店の中には客は1人もおらず、壁に取り付けられた棚には大小様々なオルゴールが並べられている。
「うわあ・・・可愛い・・・。」
ヒルダはグランドピアノの形をしたオルゴールを見ると、うっとりした目つきをした。
(フフ・・・このピアノを見ると・・昔の事を思い出すわ・・)
カウベリーに住んでいた頃のヒルダはピアノが得意な少女だった。ピアノレッスン用の専用部屋には真っ白なグランドピアノが置かれ、ヒルダはそこで良くピアノを弾いていた。でも・・・それもとうに過ぎ去ってしまった昔の事。足を怪我してからは、ヒルダはピアノから遠ざかっていたのだ。
「ヒルダ様。このオルゴール・・気にいったのですか?」
突如ルドルフは背後からヒルダに尋ね来た。
「え?ええ。かわいらしいオルゴールだと思ってね」
ヒルダは慌てたように棚にオルゴールを戻した。本当は買いたいと思ったのだが、値段を見て思いとどまったのだ。
(まさか・・あのオルゴールが・・・銀貨2枚もするなんて・・・)
銀貨2枚と言えば、ヒルダとカミラの生活費の半月分に該当する。お金が無いわけでは無かったが、将来の為になるべく生活に必要なもの意外は買うのをヒルダは控えていたのである。
(別にオルゴールが無くても生活には困らないもの・・・私にはルドルフがいてくれるだけで十分よ・・・)

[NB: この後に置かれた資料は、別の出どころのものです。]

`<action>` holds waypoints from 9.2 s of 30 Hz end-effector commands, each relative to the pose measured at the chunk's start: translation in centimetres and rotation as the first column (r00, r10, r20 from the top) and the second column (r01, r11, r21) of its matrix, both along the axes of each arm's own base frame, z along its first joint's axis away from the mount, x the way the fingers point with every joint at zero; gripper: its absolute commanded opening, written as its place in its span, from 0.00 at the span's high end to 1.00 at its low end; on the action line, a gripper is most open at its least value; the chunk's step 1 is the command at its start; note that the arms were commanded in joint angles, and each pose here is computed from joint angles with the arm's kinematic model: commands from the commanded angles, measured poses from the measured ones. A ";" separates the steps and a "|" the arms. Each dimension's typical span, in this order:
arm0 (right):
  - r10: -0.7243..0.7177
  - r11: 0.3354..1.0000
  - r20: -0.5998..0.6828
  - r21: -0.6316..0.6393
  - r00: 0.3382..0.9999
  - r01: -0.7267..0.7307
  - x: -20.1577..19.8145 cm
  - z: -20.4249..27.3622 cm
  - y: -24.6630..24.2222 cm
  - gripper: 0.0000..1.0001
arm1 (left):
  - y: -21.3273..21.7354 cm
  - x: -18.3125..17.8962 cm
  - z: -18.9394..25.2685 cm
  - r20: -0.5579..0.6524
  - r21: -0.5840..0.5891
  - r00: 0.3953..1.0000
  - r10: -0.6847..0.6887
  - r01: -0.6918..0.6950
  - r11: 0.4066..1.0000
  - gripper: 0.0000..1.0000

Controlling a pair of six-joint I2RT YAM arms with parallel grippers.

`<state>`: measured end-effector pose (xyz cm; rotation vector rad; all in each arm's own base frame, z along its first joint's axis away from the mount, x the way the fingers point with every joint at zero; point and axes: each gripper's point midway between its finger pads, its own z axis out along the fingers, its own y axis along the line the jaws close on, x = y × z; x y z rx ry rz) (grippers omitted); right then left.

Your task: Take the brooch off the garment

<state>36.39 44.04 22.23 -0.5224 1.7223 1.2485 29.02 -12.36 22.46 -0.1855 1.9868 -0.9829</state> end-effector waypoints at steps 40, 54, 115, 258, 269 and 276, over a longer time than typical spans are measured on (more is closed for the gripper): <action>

そしてルドルフをそっと見上げて、ヒルダは胸を高鳴らせていると不意にルドルフが見下ろして、ヒルダが戻したオルゴールを手に取った。
「どうしたの?」
「ヒルダ様・・このオルゴール・・僕にクリスマスのプレゼントにさせて下さい」
「え、で、でも・・・すごく高いわ。こんな高級なもの・・・」
しかしルドルフは言った。
「お金なら気にしないで下さい。これでも僕は・・貴族になったのですから。ヒルダ様のお陰で・・・」
「ルドルフ・・あ、ありがとう・・・」
ルドルフはオルゴールを持って、誰もいないカウンターへ行くとベルを鳴らした。
チーン
すると奥から年老いた男性が現れ、2人を見ると驚いた。
「これはまた・・・何とも身なりの良いお客さんだ・・もしかしてオルゴールをお買い上げで?」
「はい、このピアノのオルゴールを下さい」
ルドルフが躊躇なくカウンターに銀貨2枚を置くと、店主は驚いた。
「ま、まさか・・『ボルト』でオルゴールが売れるとは・・・すぐに包みます」
「待って」
するとヒルダが言った。
「このまま・・・ください。馬車の中で見たいから・・」
ヒルダは頬を染めながら恥ずかしそうに言った―。